- THE PROBLEM
What lines in the material hold the string "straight"? Copy out each of them.

- RECORDS FOR THIS TASK
◆ ◆ ◆

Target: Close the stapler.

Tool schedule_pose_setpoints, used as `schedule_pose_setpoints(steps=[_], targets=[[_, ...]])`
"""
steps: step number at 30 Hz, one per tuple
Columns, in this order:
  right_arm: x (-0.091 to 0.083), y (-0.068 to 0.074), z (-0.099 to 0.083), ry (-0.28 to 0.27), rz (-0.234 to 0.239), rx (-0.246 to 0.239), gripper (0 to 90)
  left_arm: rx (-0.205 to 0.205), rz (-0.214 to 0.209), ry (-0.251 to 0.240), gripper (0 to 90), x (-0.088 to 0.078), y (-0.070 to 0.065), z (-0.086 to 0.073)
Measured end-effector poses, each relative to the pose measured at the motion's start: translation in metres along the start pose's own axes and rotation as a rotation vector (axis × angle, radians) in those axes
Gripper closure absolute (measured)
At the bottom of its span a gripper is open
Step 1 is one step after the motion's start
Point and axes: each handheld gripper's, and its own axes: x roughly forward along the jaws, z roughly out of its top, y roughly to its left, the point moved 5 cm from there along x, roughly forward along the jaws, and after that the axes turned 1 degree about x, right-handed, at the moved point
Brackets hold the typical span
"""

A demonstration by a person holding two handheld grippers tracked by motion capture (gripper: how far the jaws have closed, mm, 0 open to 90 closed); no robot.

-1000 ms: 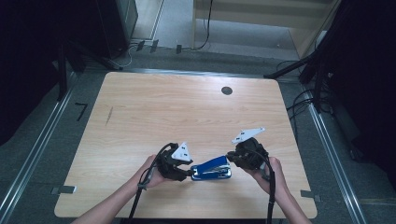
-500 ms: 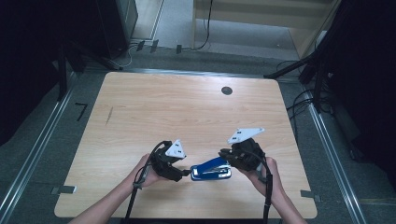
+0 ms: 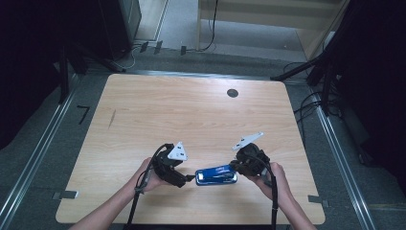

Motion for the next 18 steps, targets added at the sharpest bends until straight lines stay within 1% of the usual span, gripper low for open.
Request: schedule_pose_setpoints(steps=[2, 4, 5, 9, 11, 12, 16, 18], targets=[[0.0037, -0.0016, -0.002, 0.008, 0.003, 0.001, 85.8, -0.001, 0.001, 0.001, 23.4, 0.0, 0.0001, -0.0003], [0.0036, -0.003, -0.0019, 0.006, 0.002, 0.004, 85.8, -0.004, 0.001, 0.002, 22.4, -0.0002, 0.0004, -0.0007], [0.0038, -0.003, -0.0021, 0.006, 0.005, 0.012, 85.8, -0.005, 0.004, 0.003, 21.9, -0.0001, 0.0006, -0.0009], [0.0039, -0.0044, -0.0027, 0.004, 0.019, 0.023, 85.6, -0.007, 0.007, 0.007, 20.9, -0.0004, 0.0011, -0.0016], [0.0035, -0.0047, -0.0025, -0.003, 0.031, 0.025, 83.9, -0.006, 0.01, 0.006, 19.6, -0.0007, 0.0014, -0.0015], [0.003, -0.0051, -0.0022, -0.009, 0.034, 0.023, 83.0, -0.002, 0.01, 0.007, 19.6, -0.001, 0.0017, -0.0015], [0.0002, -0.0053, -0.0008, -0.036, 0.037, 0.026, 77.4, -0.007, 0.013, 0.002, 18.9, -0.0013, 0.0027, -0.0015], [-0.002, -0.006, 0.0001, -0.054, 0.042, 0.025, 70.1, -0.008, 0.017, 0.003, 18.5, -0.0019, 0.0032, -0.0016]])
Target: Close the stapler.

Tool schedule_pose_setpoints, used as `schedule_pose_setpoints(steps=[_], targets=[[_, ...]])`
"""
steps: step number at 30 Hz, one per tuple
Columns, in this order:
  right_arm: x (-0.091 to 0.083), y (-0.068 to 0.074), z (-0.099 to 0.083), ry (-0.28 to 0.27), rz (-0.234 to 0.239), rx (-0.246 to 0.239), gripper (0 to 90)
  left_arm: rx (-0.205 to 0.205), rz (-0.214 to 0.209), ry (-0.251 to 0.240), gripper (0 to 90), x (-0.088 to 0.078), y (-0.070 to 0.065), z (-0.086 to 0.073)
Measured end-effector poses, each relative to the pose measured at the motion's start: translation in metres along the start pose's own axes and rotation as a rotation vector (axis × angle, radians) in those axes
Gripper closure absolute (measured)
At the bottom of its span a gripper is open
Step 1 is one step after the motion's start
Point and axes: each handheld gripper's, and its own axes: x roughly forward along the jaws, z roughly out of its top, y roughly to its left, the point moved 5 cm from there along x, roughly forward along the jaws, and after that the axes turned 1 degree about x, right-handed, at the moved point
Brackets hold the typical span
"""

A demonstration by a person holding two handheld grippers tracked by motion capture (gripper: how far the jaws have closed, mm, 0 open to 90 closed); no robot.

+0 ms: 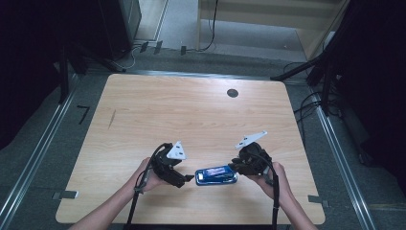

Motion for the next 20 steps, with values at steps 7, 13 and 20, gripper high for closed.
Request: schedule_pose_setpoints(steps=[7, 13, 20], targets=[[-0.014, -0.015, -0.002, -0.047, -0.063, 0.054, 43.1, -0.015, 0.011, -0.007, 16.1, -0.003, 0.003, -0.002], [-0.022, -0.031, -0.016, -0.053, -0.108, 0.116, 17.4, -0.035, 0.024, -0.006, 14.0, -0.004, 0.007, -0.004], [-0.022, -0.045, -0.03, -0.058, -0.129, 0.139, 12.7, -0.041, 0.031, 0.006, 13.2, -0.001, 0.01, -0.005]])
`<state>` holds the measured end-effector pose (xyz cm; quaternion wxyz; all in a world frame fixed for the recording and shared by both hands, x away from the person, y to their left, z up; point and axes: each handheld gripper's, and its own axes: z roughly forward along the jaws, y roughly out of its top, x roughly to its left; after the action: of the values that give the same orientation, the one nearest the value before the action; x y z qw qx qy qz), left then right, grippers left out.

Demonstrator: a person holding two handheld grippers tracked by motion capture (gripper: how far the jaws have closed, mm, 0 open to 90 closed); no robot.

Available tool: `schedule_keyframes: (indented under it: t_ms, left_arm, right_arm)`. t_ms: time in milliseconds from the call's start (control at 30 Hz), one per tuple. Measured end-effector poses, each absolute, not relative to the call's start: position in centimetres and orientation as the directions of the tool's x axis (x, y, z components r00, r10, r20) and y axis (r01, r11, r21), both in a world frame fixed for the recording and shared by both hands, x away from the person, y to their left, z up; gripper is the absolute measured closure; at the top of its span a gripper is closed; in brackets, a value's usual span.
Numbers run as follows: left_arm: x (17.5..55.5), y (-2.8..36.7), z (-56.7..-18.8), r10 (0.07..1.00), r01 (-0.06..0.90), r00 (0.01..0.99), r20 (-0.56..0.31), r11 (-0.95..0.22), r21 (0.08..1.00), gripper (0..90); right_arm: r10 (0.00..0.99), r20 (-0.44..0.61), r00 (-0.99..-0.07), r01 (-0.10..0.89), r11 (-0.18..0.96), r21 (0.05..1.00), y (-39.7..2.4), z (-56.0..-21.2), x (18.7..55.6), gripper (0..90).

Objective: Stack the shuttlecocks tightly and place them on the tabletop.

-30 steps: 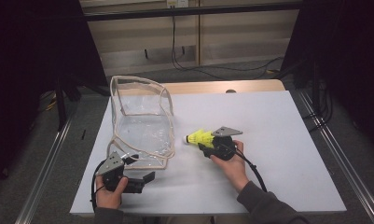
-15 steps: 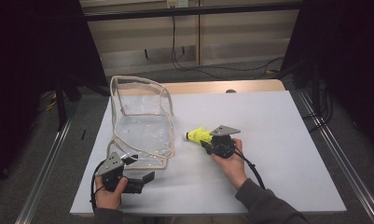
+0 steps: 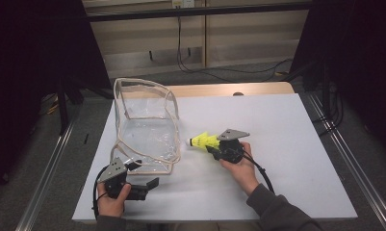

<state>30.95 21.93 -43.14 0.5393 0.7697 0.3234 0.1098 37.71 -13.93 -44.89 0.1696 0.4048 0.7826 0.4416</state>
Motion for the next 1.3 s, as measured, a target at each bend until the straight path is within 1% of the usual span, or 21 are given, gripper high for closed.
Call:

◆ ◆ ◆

- WRITTEN RESPONSE
Motion for the next 18 steps, targets added at the sharpest bends until straight lines stay within 1% of the usual span, gripper low for open.
Motion for the next 1.3 s, as measured, a target at each bend until the straight path is within 1% of the usual span, or 21 are given, gripper high for closed.

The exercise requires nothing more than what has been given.